**What you have to do:** Check every line of the data and copy the ones where "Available" appears.

"""

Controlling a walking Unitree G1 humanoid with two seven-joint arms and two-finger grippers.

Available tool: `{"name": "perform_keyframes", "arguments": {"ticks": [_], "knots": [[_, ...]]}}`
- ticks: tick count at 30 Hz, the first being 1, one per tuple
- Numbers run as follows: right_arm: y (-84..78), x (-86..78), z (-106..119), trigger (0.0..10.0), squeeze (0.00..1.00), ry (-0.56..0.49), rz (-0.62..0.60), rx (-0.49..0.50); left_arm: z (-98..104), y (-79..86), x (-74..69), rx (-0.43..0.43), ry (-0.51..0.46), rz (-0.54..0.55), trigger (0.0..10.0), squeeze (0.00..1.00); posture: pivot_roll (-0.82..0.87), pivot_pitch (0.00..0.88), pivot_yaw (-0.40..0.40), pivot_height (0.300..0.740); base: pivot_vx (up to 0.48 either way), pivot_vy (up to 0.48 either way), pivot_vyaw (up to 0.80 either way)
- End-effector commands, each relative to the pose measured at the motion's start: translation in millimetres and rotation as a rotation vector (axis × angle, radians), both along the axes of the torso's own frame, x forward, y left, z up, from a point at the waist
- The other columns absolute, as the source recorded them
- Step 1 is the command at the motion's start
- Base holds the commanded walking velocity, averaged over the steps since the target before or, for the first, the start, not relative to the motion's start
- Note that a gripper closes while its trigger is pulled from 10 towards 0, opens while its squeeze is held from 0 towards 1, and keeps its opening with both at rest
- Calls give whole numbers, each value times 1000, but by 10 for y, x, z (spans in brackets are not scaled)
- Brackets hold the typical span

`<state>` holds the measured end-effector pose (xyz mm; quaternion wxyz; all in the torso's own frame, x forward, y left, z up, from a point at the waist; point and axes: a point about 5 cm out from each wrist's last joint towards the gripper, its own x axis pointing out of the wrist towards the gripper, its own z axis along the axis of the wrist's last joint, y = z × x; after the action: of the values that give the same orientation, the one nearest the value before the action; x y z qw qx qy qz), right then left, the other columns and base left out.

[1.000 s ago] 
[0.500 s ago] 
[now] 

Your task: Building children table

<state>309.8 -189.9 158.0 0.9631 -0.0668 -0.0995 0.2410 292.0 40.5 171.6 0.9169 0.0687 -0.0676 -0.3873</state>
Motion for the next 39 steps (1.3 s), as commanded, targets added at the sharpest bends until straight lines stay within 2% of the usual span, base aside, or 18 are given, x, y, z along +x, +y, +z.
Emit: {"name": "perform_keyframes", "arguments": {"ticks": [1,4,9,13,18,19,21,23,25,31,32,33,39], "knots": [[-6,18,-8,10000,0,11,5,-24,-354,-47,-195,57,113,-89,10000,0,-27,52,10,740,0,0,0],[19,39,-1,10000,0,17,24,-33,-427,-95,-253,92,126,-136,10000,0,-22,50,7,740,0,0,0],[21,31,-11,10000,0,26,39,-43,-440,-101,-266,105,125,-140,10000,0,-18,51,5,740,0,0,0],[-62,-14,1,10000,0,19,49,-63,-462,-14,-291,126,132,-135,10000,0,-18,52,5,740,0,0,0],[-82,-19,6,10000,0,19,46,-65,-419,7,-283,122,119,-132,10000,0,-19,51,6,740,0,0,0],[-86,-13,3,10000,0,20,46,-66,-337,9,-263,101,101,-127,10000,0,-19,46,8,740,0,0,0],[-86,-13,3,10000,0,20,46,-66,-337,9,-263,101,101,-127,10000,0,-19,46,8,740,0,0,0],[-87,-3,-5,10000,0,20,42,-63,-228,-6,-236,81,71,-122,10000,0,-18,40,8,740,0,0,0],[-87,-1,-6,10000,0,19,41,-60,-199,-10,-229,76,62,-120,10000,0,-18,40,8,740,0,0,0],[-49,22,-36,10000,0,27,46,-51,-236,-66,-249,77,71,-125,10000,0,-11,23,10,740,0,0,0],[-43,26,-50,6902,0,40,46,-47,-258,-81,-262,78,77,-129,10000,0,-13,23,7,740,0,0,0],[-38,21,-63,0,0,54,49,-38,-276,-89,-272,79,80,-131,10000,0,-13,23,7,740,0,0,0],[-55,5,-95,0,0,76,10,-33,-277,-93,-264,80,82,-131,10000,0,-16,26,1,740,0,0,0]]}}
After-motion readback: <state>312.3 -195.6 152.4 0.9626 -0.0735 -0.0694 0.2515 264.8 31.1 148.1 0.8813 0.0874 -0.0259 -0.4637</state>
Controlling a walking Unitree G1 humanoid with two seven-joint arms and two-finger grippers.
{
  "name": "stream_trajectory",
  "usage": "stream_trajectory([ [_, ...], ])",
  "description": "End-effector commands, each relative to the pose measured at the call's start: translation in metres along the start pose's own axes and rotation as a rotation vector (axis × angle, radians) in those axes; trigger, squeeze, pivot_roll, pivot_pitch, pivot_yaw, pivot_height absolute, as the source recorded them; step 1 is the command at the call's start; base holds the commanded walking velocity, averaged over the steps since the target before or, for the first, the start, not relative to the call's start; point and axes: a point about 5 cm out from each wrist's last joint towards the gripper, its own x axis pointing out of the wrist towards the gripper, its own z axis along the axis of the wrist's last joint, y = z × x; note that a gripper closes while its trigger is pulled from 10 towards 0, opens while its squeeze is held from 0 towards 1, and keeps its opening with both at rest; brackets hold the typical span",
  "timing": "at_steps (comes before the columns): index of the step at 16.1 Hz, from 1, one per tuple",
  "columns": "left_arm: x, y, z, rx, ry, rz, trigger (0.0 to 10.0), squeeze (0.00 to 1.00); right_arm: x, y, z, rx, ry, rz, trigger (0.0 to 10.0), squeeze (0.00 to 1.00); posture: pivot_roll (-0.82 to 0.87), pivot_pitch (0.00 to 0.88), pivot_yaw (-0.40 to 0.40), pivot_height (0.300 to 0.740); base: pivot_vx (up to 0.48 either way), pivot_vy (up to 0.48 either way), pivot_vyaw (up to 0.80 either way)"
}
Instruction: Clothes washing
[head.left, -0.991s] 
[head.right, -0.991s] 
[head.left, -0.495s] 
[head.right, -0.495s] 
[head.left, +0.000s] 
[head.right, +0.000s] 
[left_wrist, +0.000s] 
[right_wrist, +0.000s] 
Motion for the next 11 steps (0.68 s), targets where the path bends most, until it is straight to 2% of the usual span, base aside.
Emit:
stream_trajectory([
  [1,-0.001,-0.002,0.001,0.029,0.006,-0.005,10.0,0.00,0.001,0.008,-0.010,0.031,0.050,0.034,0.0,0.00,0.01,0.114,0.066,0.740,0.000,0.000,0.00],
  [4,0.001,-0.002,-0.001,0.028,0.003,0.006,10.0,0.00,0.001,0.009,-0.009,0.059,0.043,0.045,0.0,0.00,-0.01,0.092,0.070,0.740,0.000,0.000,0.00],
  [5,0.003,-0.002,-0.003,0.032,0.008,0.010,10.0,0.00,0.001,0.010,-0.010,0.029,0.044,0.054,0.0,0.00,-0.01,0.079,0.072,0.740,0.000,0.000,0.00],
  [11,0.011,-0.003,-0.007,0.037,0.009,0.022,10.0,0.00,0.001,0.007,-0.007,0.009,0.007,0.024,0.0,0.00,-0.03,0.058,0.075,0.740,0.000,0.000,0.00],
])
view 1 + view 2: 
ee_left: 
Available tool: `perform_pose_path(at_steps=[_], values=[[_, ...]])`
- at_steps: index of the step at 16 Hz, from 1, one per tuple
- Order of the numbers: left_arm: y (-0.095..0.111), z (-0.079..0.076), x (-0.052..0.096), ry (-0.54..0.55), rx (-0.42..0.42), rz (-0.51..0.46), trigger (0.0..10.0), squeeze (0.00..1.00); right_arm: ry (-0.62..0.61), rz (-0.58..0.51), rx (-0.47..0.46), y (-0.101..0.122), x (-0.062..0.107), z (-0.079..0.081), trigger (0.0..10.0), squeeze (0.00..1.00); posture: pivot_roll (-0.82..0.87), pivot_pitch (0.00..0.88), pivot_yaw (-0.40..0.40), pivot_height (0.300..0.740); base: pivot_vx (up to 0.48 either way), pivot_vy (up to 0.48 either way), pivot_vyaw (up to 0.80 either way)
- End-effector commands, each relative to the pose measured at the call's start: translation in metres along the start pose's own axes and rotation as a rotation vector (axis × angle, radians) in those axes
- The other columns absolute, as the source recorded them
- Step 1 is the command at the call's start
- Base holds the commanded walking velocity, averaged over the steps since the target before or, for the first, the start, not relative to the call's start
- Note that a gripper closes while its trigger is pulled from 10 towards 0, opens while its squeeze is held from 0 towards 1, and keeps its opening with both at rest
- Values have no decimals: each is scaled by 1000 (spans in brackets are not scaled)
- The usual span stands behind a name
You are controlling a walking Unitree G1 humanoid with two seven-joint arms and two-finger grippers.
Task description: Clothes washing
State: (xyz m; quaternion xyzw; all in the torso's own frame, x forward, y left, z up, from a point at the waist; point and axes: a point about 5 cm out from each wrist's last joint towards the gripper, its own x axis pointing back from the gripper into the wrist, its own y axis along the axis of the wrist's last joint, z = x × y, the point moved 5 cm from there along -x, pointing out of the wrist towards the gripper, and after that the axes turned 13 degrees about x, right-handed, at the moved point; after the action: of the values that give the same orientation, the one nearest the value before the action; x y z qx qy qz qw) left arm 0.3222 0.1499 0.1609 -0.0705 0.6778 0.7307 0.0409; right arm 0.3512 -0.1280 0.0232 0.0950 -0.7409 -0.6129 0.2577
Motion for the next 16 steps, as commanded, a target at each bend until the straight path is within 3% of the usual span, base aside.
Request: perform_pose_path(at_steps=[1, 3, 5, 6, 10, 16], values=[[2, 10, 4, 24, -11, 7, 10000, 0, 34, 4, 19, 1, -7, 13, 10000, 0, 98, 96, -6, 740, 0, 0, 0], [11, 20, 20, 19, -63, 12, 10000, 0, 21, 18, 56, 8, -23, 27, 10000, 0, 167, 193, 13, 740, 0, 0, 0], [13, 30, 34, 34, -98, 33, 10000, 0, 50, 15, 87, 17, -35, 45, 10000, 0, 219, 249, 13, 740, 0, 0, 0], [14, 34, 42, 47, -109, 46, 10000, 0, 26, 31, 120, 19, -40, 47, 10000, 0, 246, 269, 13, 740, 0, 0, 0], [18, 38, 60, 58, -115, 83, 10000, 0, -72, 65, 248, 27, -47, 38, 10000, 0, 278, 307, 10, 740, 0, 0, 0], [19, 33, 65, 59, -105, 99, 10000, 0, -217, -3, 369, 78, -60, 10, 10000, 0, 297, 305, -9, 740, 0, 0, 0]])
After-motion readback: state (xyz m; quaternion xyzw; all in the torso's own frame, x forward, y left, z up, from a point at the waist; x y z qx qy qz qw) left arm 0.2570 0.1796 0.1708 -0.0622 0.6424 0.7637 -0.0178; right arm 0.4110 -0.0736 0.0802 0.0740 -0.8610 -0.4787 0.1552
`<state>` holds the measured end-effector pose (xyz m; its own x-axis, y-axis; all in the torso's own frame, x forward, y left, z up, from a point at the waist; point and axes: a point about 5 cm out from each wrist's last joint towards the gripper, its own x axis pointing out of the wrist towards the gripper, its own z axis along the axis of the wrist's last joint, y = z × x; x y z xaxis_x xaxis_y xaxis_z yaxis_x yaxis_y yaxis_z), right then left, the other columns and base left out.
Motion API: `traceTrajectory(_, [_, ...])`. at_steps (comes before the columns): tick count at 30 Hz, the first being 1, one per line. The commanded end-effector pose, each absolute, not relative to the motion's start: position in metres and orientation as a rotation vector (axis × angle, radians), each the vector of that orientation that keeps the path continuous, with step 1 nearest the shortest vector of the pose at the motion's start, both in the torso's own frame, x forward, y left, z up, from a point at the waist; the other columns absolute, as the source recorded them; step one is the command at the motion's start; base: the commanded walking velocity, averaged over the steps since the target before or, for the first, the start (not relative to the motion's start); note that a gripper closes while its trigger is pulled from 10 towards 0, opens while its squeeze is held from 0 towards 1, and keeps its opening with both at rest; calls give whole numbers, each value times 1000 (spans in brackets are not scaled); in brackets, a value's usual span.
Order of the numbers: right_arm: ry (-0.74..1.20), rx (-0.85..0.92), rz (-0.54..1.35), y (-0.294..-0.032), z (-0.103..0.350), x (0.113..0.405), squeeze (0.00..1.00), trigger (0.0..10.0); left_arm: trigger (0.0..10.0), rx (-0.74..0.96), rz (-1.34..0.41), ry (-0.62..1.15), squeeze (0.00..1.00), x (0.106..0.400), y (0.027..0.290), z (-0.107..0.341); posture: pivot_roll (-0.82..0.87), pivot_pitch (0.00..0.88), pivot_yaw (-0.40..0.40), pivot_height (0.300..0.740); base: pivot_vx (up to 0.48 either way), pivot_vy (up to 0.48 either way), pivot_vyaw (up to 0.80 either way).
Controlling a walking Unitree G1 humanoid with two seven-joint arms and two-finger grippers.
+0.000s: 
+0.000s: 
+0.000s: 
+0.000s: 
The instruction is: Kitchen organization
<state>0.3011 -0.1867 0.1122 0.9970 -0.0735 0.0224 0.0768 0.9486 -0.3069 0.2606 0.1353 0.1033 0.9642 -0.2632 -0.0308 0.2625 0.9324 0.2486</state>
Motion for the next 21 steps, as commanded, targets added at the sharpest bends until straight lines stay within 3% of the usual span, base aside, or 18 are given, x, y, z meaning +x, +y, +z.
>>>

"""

**Result for this exercise:**
Available tool: `{"name": "perform_keyframes", "arguments": {"ticks": [_], "knots": [[_, ...]]}}`
Available tool: `perform_pose_path(at_steps=[_], values=[[_, ...]])`

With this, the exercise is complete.